SUPPLIED RECORDS:
--------------------------------

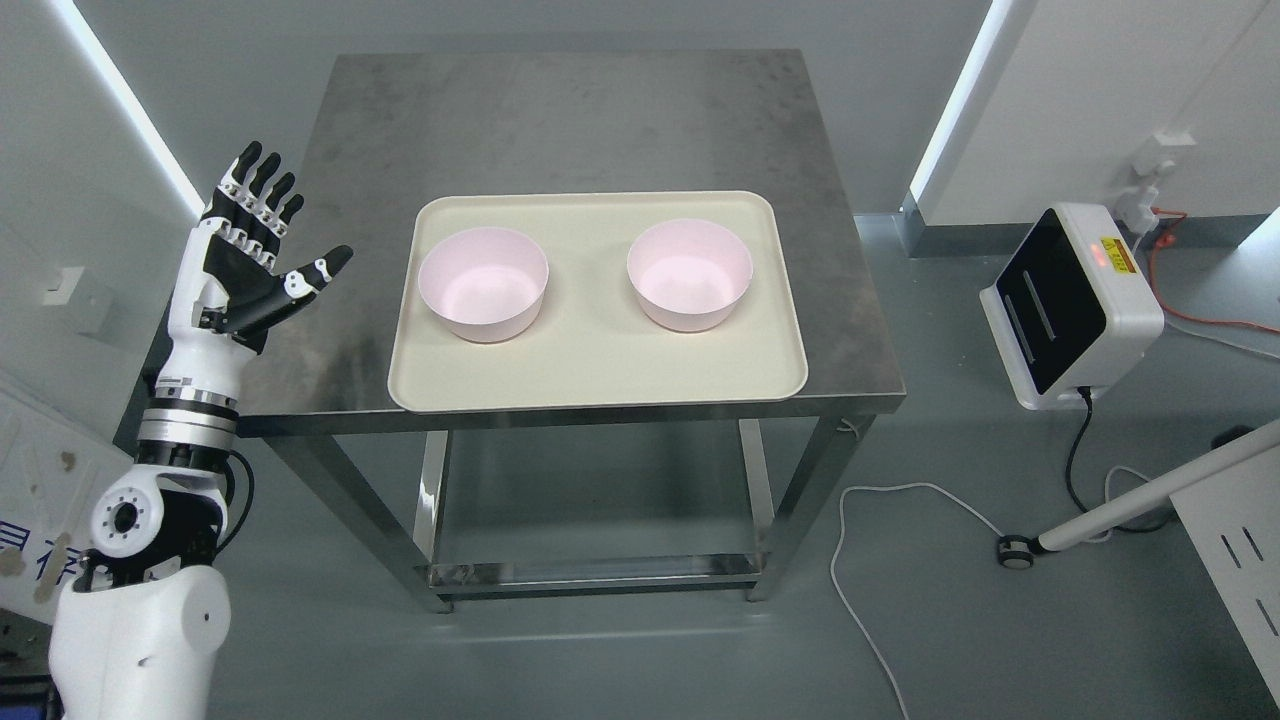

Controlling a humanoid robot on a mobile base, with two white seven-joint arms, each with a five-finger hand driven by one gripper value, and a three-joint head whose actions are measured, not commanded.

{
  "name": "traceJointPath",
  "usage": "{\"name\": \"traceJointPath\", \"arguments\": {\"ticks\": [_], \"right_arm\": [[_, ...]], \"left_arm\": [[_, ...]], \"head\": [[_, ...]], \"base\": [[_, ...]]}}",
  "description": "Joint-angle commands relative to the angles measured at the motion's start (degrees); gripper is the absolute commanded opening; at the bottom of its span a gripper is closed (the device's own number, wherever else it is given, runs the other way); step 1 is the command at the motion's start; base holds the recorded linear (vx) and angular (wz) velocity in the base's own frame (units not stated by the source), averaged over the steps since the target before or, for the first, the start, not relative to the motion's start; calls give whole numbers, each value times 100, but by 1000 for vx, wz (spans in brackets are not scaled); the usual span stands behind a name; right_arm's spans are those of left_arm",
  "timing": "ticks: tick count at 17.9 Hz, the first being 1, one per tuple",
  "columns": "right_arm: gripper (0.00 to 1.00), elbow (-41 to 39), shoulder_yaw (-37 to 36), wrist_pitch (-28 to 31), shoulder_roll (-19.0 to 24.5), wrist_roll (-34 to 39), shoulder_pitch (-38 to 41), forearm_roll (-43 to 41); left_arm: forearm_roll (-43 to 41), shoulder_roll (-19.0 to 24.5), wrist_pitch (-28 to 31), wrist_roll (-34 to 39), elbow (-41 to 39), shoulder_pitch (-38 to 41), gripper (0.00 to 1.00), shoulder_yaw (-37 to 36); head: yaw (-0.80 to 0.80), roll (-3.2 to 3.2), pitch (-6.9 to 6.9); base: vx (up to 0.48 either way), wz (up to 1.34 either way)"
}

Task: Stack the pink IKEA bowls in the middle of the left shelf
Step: 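Reach the left hand over the pink bowl nearer the robot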

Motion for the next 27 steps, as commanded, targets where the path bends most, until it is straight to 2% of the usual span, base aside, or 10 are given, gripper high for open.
{"name": "traceJointPath", "arguments": {"ticks": [1, 4, 7, 11, 14, 16, 19, 21, 24, 27], "right_arm": [[100, -193, -62, 22, -100, 1, 167, 0], [100, -193, -62, 23, -100, 1, 167, 0], [100, -193, -62, 14, -100, 1, 167, 0], [100, -193, -62, 14, -100, 1, 167, 0], [100, -193, -62, 23, -100, 1, 167, 0], [100, -193, -62, 23, -100, 1, 167, 0], [100, -193, -62, 23, -100, 1, 167, 0], [100, -193, -62, 14, -100, 1, 167, 0], [100, -193, -62, 23, -100, 1, 167, 0], [100, -193, -62, 14, -100, 1, 167, 0]], "left_arm": [[0, 522, 5, -18, 30, 93, 100, 257], [0, 796, 23, -79, 30, 67, 100, 13], [-236, 1007, 58, -343, 92, -256, 100, -619], [-1342, 999, 312, -535, 670, -1441, 100, -1463], [-2220, 999, 313, -1465, 1189, -1988, 100, -1965], [-3028, 894, 278, -1836, 1217, -2068, 100, -2132], [-4311, 841, 278, -1890, 1339, -2419, 100, -2527], [-4866, 841, 278, -1890, 1838, -2900, 100, -2686], [-5097, 884, 313, -1908, 2473, -3404, 98, -2748], [-5159, 937, 287, -2424, 2500, -3335, 98, -2783]], "head": [[0, 0, 0], [0, 0, 0], [0, 0, 0], [0, 0, 0], [0, 0, 0], [0, 0, 0], [0, 0, 0], [0, 0, 0], [0, 0, 0], [0, 0, 0]], "base": [[21, 0], [0, 0], [0, 0], [0, 0], [0, 0], [0, 0], [0, 0], [0, 0], [0, 0], [0, 0]]}}
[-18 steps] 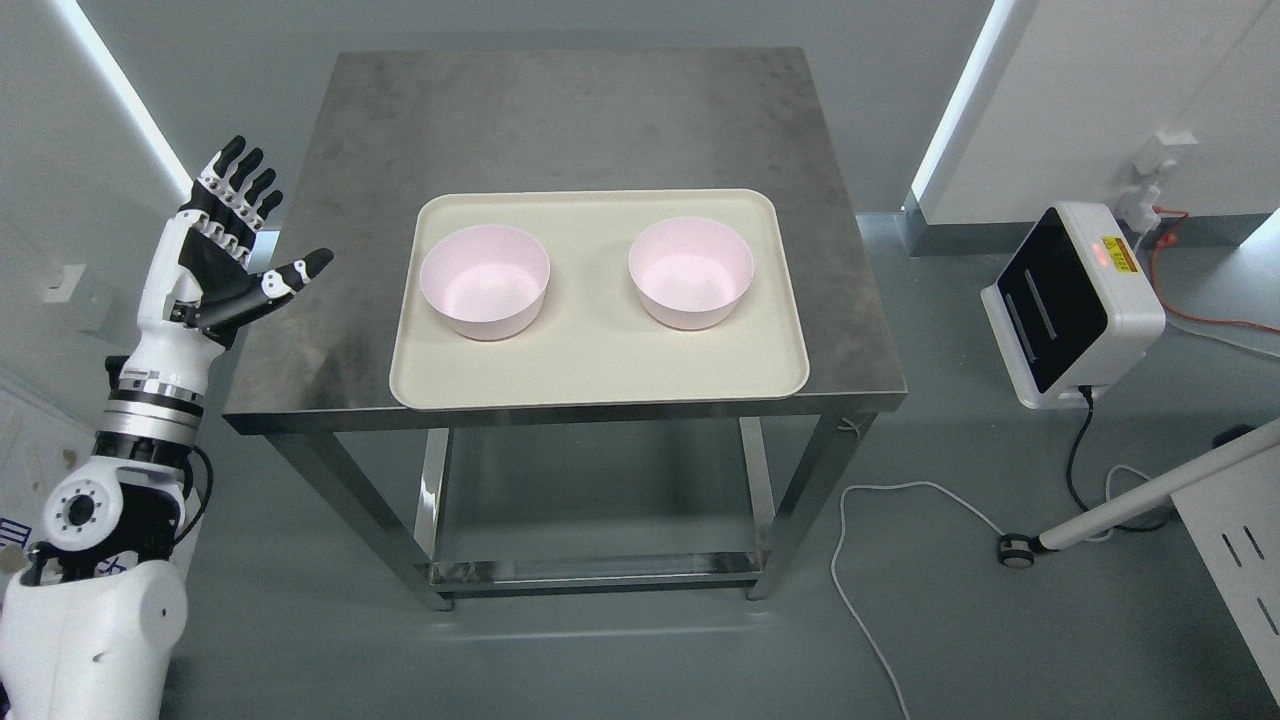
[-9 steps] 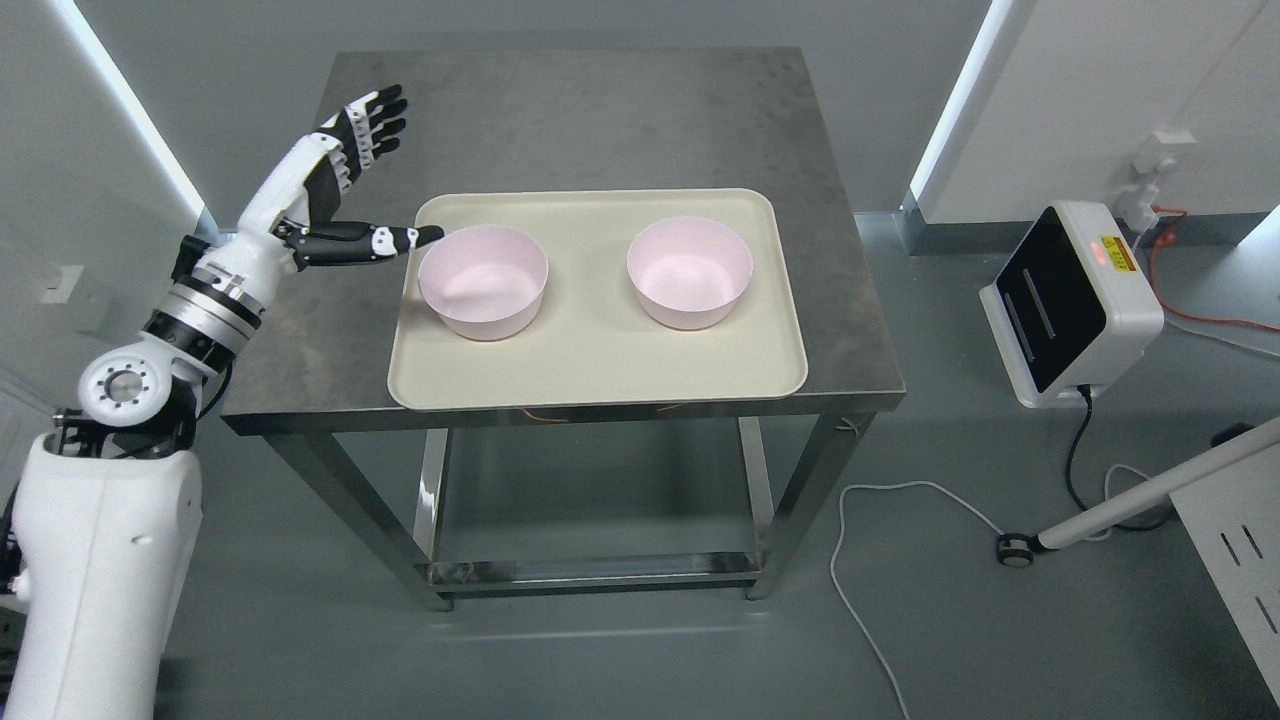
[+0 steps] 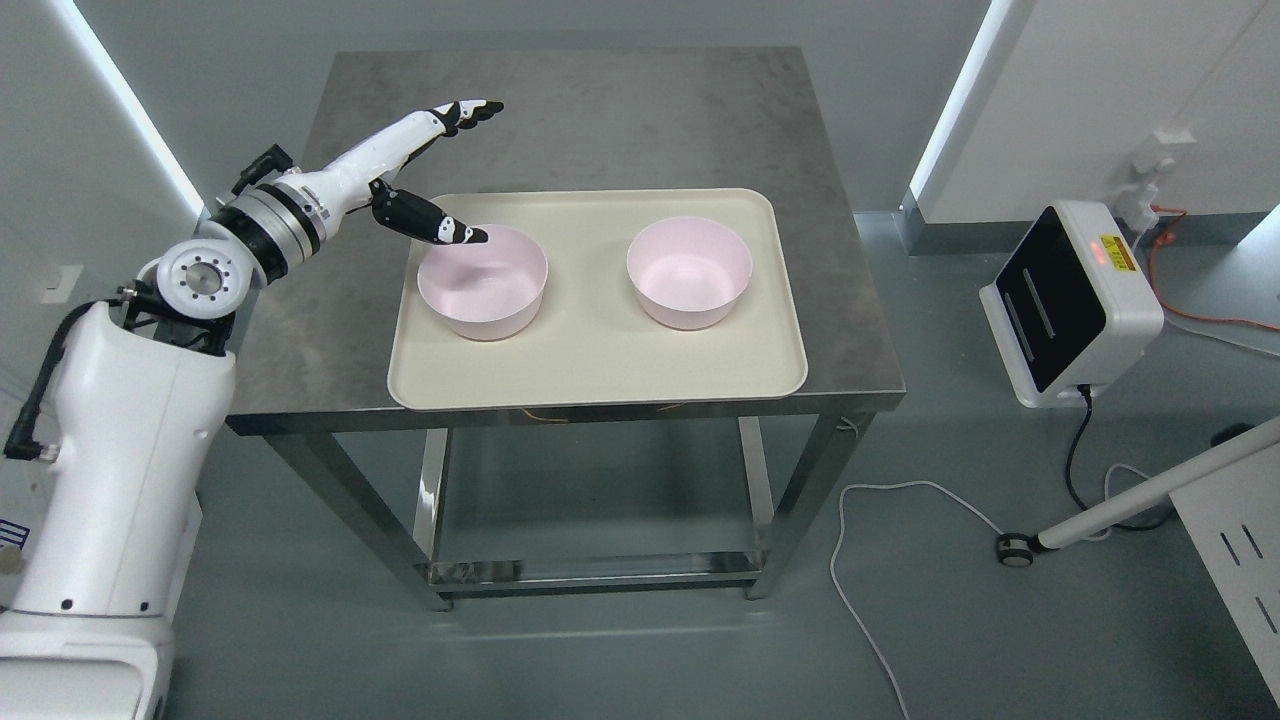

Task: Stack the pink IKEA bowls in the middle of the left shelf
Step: 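Reach the left hand over the pink bowl nearer the robot, then lower the left hand into the nearer pink bowl and grip its rim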

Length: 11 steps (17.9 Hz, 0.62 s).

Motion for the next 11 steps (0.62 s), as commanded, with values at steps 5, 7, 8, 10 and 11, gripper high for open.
{"name": "traceJointPath", "arguments": {"ticks": [5, 7, 8, 10, 11], "right_arm": [[100, -193, -62, -5, -100, -1, 167, 0], [100, -193, -62, -5, -100, -1, 167, 0], [100, -193, -62, -5, -100, -1, 167, 0], [100, -193, -62, -5, -100, -1, 167, 0], [100, -193, -62, 3, -100, -1, 167, 0]], "left_arm": [[-688, 181, 22, -592, 1105, -431, 98, -798], [-1064, 172, 22, -592, 1245, -493, 98, -799], [-1153, 164, 22, -600, 1306, -528, 98, -807], [-1189, 155, 22, -618, 1298, -528, 97, -816], [-1189, 155, 22, -618, 1298, -528, 95, -816]], "head": [[0, 0, 0], [0, 0, 0], [0, 0, 0], [0, 0, 0], [0, 0, 0]], "base": [[0, 0], [0, 0], [0, 0], [0, 0], [0, 0]]}}
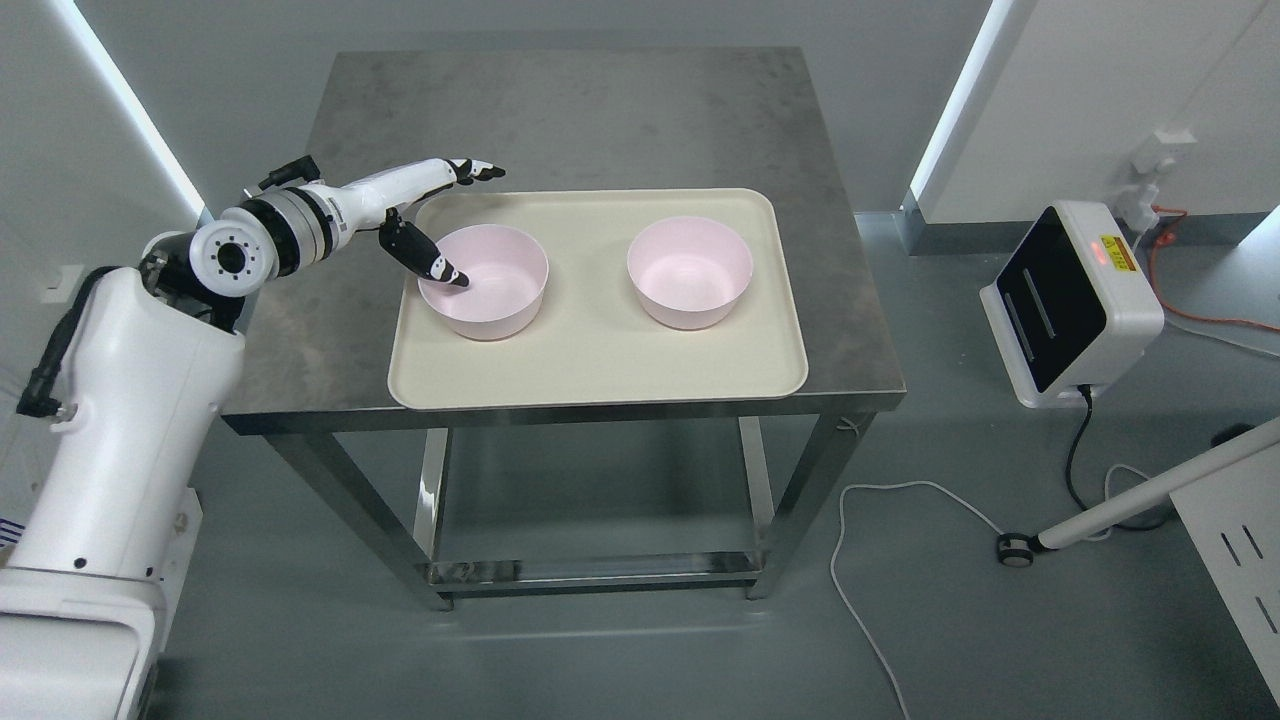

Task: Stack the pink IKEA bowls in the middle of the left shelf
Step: 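Lower the left hand into the nearer pink bowl and grip its rim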

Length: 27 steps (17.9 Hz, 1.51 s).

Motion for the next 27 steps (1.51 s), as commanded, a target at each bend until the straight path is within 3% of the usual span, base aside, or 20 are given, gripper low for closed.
{"name": "traceJointPath", "arguments": {"ticks": [1, 7, 12, 24, 27], "right_arm": [[100, -193, -62, -14, -100, -2, 167, 0], [100, -193, -62, -14, -100, -2, 167, 0], [100, -193, -70, -14, -100, -2, 167, 0], [100, -193, -62, -14, -100, -2, 167, 0], [100, -193, -70, -22, -100, -2, 167, 0]], "left_arm": [[-321, 53, 12, -21, 539, -117, 94, -308], [-278, -9, 3, -214, 487, -196, 83, -264], [-260, -255, 3, -583, 267, -257, 82, -115], [-251, -553, -93, -742, -58, -283, 78, -88], [-260, -606, -93, -733, -58, -599, 78, 202]], "head": [[0, 0, 0], [0, 0, 0], [0, 0, 0], [0, 0, 0], [0, 0, 0]], "base": [[0, 0], [0, 0], [0, 0], [-1, 10], [0, 0]]}}
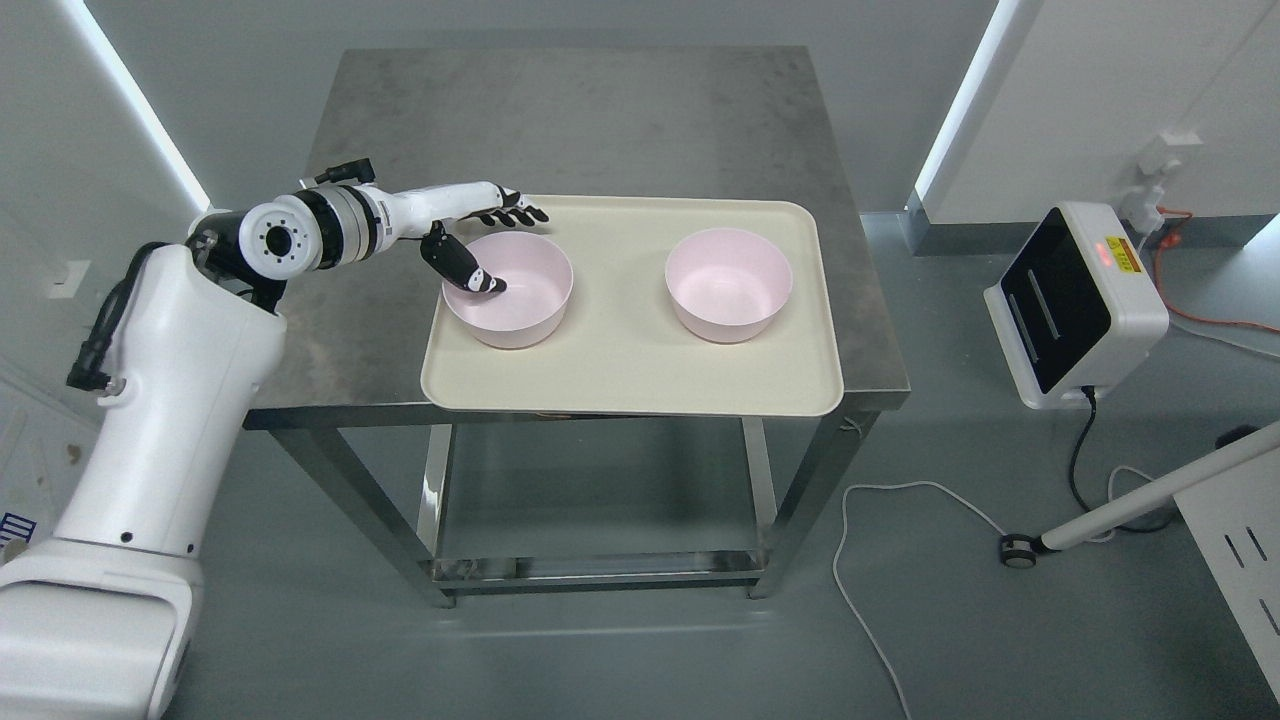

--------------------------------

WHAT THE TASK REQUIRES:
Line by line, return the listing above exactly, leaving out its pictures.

WRITTEN ANSWER:
Controlling a humanoid robot on a mobile base, with two white seven-joint arms, each with a five-finger hand driven by one gripper value, and a three-joint head whose actions are measured, not commanded.

{
  "name": "traceJointPath",
  "usage": "{\"name\": \"traceJointPath\", \"arguments\": {\"ticks\": [_], \"right_arm\": [[_, ...]], \"left_arm\": [[_, ...]], \"head\": [[_, ...]], \"base\": [[_, ...]]}}",
  "description": "Joint-angle commands relative to the angles measured at the motion's start (degrees); gripper is the absolute commanded opening; at the bottom of its span a gripper is closed (the device's own number, wherever else it is given, runs the other way); step 1 is the command at the motion's start; base holds the recorded linear (vx) and angular (wz) velocity in the base's own frame (units not stated by the source), averaged over the steps since the target before or, for the first, the start, not relative to the motion's start; calls give whole numbers, each value times 100, but by 1000 for vx, wz (spans in brackets are not scaled); the usual span stands behind a name; right_arm's spans are those of left_arm",
  "timing": "ticks: tick count at 17.9 Hz, the first being 1, one per tuple",
  "columns": "right_arm: gripper (0.00 to 1.00), elbow (-41 to 39), shoulder_yaw (-37 to 36), wrist_pitch (-28 to 31), shoulder_roll (-19.0 to 24.5), wrist_roll (-34 to 39), shoulder_pitch (-38 to 41), forearm_roll (-43 to 41); left_arm: forearm_roll (-43 to 41), shoulder_roll (-19.0 to 24.5), wrist_pitch (-28 to 31), wrist_roll (-34 to 39), elbow (-41 to 39), shoulder_pitch (-38 to 41), gripper (0.00 to 1.00), shoulder_yaw (-37 to 36); head: yaw (-0.80 to 0.80), roll (-3.2 to 3.2), pitch (-6.9 to 6.9); base: vx (up to 0.48 either way), wz (up to 1.34 either way)"
}

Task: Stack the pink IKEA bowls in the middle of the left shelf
Step: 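Reach the left hand over the pink bowl nearer the robot
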
Motion for the next 27 steps, as commanded, targets where the path bends most, until it is straight to 2% of the usual span, base aside, or 10 are given, gripper high for open.
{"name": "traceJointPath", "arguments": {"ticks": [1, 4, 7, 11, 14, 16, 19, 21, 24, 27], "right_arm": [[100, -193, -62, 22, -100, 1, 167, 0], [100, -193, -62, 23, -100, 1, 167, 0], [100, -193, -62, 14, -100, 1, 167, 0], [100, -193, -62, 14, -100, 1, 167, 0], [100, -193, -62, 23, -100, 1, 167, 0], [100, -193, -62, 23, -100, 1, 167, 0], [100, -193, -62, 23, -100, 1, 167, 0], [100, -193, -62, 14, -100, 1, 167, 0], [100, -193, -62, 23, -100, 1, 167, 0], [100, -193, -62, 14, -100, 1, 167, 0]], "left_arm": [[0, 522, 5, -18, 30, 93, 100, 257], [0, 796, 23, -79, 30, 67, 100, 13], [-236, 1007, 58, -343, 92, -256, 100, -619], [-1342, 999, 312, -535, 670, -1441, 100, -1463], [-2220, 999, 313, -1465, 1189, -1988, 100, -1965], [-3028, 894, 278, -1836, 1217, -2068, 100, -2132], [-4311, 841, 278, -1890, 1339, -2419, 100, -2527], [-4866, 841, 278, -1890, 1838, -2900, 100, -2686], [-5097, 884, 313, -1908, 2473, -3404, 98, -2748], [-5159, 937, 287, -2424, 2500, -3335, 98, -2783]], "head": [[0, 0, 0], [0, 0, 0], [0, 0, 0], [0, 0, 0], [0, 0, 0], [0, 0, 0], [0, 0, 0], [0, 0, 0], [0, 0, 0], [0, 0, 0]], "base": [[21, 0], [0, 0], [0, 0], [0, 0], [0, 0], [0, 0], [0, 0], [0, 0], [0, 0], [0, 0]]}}
[-18 steps] 
[-9 steps] 
[+0 steps] 

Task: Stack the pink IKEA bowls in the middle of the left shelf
Step: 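Reach the left hand over the pink bowl nearer the robot, then lower the left hand into the nearer pink bowl and grip its rim
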
Length: 11 steps (17.9 Hz, 0.62 s).

Motion for the next 11 steps (0.62 s), as commanded, with values at steps 5, 7, 8, 10 and 11, gripper high for open.
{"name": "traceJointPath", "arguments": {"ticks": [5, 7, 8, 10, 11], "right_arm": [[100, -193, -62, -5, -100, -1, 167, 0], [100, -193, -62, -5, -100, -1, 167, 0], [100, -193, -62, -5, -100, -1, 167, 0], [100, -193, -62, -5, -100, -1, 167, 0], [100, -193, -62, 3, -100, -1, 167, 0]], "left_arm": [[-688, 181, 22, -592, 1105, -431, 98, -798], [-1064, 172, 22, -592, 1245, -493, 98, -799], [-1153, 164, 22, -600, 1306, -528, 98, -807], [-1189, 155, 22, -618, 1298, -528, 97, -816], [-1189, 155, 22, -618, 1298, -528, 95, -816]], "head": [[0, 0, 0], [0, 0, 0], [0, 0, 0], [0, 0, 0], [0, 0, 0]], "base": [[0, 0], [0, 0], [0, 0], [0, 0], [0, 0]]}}

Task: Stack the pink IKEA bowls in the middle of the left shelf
Step: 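Lower the left hand into the nearer pink bowl and grip its rim
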
Length: 27 steps (17.9 Hz, 1.51 s).

Motion for the next 27 steps (1.51 s), as commanded, a target at each bend until the straight path is within 3% of the usual span, base aside, or 20 are given, gripper low for closed.
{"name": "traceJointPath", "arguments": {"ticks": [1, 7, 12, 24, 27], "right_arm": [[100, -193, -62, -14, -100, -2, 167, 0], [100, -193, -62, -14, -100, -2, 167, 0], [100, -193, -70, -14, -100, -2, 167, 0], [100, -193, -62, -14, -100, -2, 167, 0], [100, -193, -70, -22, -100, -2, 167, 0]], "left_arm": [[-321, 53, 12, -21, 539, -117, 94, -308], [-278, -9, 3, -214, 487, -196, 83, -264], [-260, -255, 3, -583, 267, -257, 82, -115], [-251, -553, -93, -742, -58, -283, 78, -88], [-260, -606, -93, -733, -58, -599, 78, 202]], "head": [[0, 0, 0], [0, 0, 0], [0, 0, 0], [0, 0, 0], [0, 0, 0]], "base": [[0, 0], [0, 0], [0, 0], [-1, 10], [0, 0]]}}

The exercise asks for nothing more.